Лопата затупилась. «Зачем же я столько точил ее? — подумал он. — Затем! И еще наточу!»

Для седьмой ступеньки он рационализировал рабочее место. Притащил ящичек, положил его на шестую ступеньку, сел на него и сидя стал ковырять и долбить лед. Таким способом было работать в два раза дольше, не хватало удара и азарта, рожденного болью в спине, но так можно было дольше продержаться на дистанции.

Когда я хотел пить, я сосал лед. Когда я хотел есть, я грыз лед. Когда я хотел спать, я тер льдом лицо. На пятнадцатой ступеньке Дрейк понял, что надо уходить, иначе у него не останется сил ни на то, чтобы разогнуться, ни на то, чтобы дойти домой. Ноги тряслись, и слабовато было с дыханием. Это хорошо. Благодарю тебя, Господи, что надоумил меня на это, неожиданно подумал он.

— Стар! Стар! — проорала над головой ворона.

— Да иди ты! — отмахнулся Дрейк. — И без тебя знаю.

Назавтра он докончил спуск. Последние четыре ступени были тоже мелкие и широкие, но, правда, ледяные. Получилось тридцать две ступени.

Дома он сварил пельмени, но пить не стал, поглядел на водку и отставил на завтра. Он сел перед телевизором, убавил до минимума звук и стал убеждать диктора в пользе физического труда.

Корреспондент щедрого телосложения, с круглым лицом и круглыми глазками шевелил румяными губами на фоне Эйфелевой башни, а Дрейк ему на вилке протягивал очередной пельмень — бери, мол, угощаю. Корреспондент на пельмени не реагировал, так как объяснял европейскую политику, покрывшую его лицо сытым несмываемым восторгом. Дрейк вздохнул, налил сто грамм и сказал корреспонденту:

— Ладно, черт с тобой! За консенсус! Привет де Голлю! Или кто там сейчас у них, тебе лучше знать.

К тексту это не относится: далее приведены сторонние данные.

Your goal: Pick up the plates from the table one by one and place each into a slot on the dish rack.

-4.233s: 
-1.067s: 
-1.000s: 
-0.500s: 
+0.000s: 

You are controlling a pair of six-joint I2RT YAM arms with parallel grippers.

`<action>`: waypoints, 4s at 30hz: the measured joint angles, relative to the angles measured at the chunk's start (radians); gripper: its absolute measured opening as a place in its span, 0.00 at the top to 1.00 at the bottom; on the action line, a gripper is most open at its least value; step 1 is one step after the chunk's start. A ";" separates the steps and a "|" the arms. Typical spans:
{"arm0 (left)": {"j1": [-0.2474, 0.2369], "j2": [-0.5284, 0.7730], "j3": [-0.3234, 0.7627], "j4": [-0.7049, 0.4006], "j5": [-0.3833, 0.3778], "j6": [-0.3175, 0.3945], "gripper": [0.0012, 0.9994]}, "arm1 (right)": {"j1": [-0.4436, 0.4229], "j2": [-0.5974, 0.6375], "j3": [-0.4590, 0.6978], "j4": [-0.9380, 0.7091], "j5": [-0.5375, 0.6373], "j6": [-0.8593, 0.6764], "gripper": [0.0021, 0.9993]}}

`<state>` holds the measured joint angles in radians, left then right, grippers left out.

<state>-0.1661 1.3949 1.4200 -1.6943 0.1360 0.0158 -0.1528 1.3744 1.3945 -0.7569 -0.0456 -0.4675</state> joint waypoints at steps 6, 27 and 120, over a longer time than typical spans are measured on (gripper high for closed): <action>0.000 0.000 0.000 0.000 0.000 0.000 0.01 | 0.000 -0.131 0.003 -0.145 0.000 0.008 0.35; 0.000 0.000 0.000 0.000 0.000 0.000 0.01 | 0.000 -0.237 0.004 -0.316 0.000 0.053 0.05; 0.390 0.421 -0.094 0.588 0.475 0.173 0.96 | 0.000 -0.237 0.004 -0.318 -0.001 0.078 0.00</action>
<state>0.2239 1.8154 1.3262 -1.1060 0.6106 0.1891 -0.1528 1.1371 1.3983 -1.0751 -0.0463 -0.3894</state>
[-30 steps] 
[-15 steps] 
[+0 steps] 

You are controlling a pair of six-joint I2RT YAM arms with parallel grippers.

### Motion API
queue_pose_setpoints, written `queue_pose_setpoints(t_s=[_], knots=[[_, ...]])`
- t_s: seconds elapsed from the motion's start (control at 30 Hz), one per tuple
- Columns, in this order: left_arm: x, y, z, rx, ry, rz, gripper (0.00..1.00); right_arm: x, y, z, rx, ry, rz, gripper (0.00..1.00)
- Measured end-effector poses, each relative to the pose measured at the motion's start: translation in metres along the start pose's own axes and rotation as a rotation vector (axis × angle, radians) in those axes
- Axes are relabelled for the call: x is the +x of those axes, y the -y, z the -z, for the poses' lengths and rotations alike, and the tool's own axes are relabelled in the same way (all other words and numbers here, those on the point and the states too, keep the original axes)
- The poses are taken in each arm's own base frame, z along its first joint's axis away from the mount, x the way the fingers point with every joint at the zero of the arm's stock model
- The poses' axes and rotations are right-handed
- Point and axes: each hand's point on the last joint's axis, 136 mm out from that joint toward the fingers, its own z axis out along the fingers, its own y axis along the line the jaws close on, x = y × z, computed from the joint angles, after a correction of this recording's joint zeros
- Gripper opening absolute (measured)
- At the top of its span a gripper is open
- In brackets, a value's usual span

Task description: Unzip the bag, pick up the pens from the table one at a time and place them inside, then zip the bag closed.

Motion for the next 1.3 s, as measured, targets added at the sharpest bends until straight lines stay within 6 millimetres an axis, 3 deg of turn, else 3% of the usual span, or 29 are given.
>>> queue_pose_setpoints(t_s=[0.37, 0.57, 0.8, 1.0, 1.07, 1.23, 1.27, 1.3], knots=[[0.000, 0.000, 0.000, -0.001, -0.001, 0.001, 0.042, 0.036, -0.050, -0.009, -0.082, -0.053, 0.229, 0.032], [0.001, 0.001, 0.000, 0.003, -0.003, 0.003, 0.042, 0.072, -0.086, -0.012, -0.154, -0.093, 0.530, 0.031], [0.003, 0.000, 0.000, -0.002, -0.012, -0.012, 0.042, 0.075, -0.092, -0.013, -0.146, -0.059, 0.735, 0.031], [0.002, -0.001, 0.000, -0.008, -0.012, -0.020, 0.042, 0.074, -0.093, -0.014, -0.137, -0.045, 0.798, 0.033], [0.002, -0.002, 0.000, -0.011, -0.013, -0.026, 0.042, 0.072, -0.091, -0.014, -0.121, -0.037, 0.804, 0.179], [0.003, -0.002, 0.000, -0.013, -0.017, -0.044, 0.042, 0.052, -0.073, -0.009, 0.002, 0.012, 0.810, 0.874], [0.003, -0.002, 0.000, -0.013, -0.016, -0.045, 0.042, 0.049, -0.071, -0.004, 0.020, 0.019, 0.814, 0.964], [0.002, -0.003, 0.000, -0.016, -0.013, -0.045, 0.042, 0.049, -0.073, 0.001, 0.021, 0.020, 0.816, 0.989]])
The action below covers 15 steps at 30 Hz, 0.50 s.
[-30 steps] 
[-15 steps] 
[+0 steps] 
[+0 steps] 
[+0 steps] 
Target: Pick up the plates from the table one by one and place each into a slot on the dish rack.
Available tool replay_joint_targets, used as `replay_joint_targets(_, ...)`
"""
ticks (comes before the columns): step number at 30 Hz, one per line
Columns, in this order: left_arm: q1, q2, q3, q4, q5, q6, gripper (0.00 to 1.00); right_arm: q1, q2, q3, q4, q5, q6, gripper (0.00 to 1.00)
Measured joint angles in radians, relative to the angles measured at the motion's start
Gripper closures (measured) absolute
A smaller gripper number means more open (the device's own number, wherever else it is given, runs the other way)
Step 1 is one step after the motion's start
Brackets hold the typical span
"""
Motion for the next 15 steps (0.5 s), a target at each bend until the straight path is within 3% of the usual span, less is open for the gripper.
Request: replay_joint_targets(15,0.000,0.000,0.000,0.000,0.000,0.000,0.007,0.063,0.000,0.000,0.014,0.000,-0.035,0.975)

Под утро он физически явно ощутил реальность того небесного царства, где покоятся светлые души близких людей. Самые близкие уходят далеко-далеко, дальше всех. Как там уютно и хорошо, подумал он, тепло и никуда больше не хочется идти. Он встал, умылся, стал скоблить себя бритвой и удивился, какой он стал старый, как выцвели у него глаза и без того белые волосы, какие тонкие стали пальцы (как они дрожат!), губы, как щелка, какой пергаментный отсвет пал на его бледное и сухое, но как бы и влажное, лицо.

Он первый раз за последние годы обратил внимание на то, что ожоги и рубцы с войны стали почти незаметны. Перебрались, наверное, в грудь да в голову. Ему вдруг стало нестерпимо жаль самого себя, будто он на мгновение превратился в другого близкого самому себе человека.

Чем меньше оставалось ему жить, тем чаще он стал задумываться о быстротечности бытия. В самой непрерывности, быстротечности бытия, думал он, и заключена главная каверза бытия, направленная на то, чтобы не заметить ее вообще. Скользнуть вместе с ней из небытия в небытие. Бытие похоже на просвет в бесконечности. Мы самим своим существованием разрываем бесконечность, которой принадлежим. И тогда самый естественный итог бытия — забвение, поскольку тот краткий разрыв затягивается сам собой с нашим уходом.

В марте Дрейк каждый день ходил на спуск и готовил его «к эксплуатации». Его уже знало полгорода, и все здоровались с ним и желали здоровья. Два парня регулярно угощали хорошими сигаретами, а он и не отказывался. Не просил, сами давали — от чистого сердца!

— Спасибо тебе, дед, — сказал один из них, тогда еще, в первый раз. — Ты тут классно подготовил место для спуска! Путем.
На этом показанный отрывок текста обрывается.